Несколько раз свернув, девочка оказалась там, откуда мы вылезли — у заколоченного заднего окна «Макара».
— Ах отметница необытная! — тихо возмутилась Клюся, когда Фигля, ловким привычным движением отодвинув доски, ввинтилась внутрь. — Так она тут не первый раз лезет, раздрыга скарядная!
Девушка уже готова была бежать за ней, но я придержал ее.
— Пусть отойдет, не спугнуть бы.
Мы выждали с минуту, давая гостье отойти подальше, и полезли за ней. Я в узкий проем протиснулся с большим трудом, выдохнув и проталкивая себя руками. Фигли не было ни в чулане, ни в коридоре, ни в ближних комнатах.
— Ну вот, упустили, — расстроилась Клюся.
— Ничего подобного, — сказал я хищно, — назад-то она где пойдет? Снова тут. Не через холл же и главный выход? Так что никуда она от нас не денется.
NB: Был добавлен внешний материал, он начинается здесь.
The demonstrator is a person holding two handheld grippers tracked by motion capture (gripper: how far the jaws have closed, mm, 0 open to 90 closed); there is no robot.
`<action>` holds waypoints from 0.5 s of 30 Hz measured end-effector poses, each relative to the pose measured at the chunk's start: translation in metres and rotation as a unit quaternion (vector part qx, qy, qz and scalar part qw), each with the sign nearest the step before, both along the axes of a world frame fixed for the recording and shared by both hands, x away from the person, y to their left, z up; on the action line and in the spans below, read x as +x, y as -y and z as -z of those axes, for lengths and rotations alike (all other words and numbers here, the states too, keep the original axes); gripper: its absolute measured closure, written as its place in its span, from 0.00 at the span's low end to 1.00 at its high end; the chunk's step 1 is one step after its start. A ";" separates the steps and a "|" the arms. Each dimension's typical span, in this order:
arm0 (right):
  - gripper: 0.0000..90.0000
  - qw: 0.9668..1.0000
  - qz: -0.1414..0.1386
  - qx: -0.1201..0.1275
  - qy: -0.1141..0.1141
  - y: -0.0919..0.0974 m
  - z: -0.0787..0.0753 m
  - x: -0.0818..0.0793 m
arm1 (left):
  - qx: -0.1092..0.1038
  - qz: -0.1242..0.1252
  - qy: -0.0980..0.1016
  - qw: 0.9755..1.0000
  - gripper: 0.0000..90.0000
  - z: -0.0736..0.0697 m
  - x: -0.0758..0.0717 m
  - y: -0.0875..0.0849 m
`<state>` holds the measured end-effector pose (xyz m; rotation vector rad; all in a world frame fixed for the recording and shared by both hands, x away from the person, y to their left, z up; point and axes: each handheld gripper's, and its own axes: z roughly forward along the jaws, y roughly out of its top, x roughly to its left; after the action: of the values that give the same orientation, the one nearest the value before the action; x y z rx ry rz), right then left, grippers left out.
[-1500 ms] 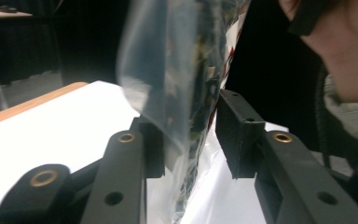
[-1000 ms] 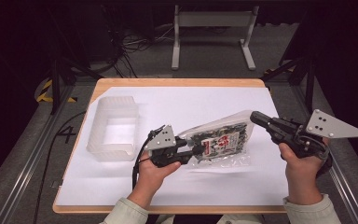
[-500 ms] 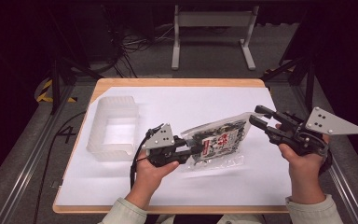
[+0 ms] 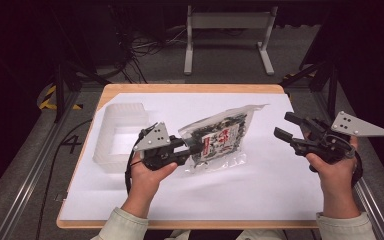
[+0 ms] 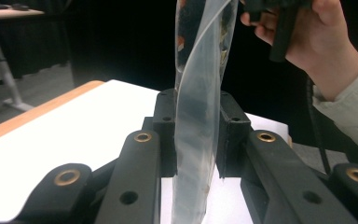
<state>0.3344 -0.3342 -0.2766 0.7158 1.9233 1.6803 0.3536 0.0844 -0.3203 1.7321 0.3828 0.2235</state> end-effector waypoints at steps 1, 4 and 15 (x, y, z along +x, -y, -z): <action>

— Охтимнечки… — расстроилась Фигля, когда мы с Клюсей встретили ее в чулане.
Скрипка, как ни странно, осталась при ней.
— Закамшил ты меня, странь. Цвилити будешь?
— Где Марта? Почему скрипку не отдала?
— То не ведаю. Покучила азовка струмент снесть, а катуны твоей нема. Учмурила меня. Туточки она охабилась, да.
— Она здесь была? — уловил я общий смысл.
— Туточки. В зазоре да остуде, за фитины туганилась аки скимаха. Перепастлива катуна твоя. Азовка велела понастовать за ней.
— Так ты за этим сюда лазишь, скарядь хитная? — зашипела зло Клюся.
— Не зазри, спышай, — примиряюще ответила Фигля, — меж нас которы нет.
— Нет? — возмутилась Клюся. — Вы все вынюхиваете, и здесь, и на болотах, а когда мать моя пропала, вам и дела не было! Я азовке твоей тогда в ноги падала, любую службу готова была! И что?
— Не которатись. Азовка неумытна да не супрява. Вона назирает, да не претит. Ведает, что мати твоя попелушка ныне, да не ее то жандоба.
— Твари вы бессердечные. Обе, — сказала Клюся устало. — Вы же знали все.
— Не забедись, — развела руками Фигля. — Охабься.
— Врезать бы тебе… — с тоской в голосе сказала девушка. — По губам твоим брехливым да по глазам бессовестным…
— Мене не можно, — серьезно ответила Фигля.
— Так, хватит, — пресек я конфликт. — Покажи, где жена моя была.